Figure 4. HFD-fed TCRδ−/− mice have fewer proinflammatory macrophages in eAT after 5 weeks of HFD.

Figure 4.

(A) Flow cytometric analysis of F4/80+CD11b+ macrophages and F4/80+CD11c+ M1 macrophages in eAT of 5-week-old WT and TCRδ−/− mice at baseline before starting on HFD. Data are represented as number of cells/fat pads and number of cells/fat pads/gram fat; n = pool of eAT from 5 mice, 2–3 pools/group. (B) F4/80 mRNA expression in eAT of TCRδ−/− and TCRδ+/+ mice after 5 weeks of ND or HFD (n = 6–9 mice in each group) and in eAT of HFD-fed C57BL/6J mice treated with IgG isotype control antibody or anti-TCRγδ antibody (n = 5 mice in each group). *P < 0.05 by Student’s t-test, as determined by qPCR analysis. (C–E) Flow cytometric analysis of SVF cells in eAT of TCRδ−/− and TCRδ+/+ mice after 5 weeks of ND or HFD. (C) Total F4/80+ macrophages, represented as percentage of cells within macrophage gate based on scatter pattern, (D) TNF-α+ macrophages, and (E) F4/80+CD11c+CD206 M1, F4/80+CD11cCD206+ M2, and F4/80+CD11cCD206 DN macrophages; n = 6–9 mice in each group.
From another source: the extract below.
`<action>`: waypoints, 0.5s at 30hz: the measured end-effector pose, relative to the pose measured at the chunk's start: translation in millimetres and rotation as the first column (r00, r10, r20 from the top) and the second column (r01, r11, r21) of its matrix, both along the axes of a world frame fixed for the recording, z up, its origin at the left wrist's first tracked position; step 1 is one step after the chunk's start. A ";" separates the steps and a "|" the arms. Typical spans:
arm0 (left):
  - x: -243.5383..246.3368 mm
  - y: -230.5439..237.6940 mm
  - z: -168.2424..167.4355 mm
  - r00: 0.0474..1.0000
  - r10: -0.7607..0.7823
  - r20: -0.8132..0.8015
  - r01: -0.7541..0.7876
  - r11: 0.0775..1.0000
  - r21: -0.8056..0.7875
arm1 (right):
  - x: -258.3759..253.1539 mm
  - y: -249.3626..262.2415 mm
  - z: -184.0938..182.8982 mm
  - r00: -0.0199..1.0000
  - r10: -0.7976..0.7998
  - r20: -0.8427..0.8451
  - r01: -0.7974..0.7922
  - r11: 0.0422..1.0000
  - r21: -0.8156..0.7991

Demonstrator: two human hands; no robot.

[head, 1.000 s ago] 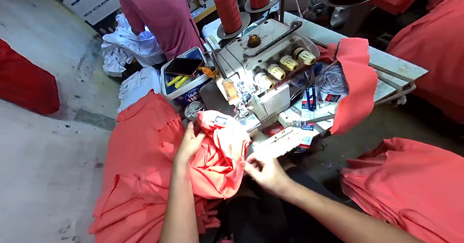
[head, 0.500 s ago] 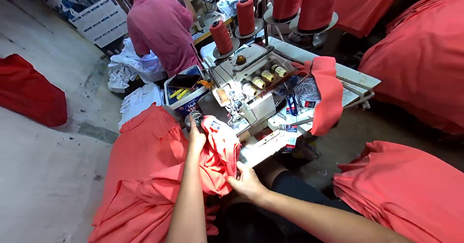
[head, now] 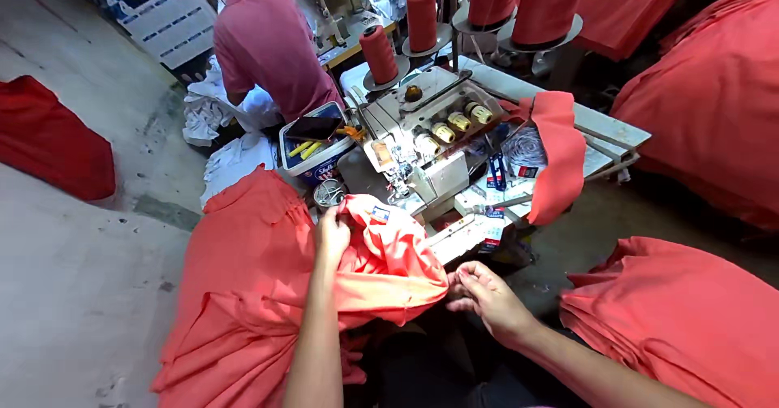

Data from a representative experiment of 2 independent experiments. Data are represented as number of cells/fat pads and number of cells/fat pads/gram of fat and as a percentage of macrophages. Values are mean ± sem. *P < 0.05, **P < 0.01, and ***P < 0.001 by one-way ANOVA with Tukey’s post hoc test. Numbers inside boxes refer to percent of cells, and *P < 0.05 comparing HFD-fed groups of mice.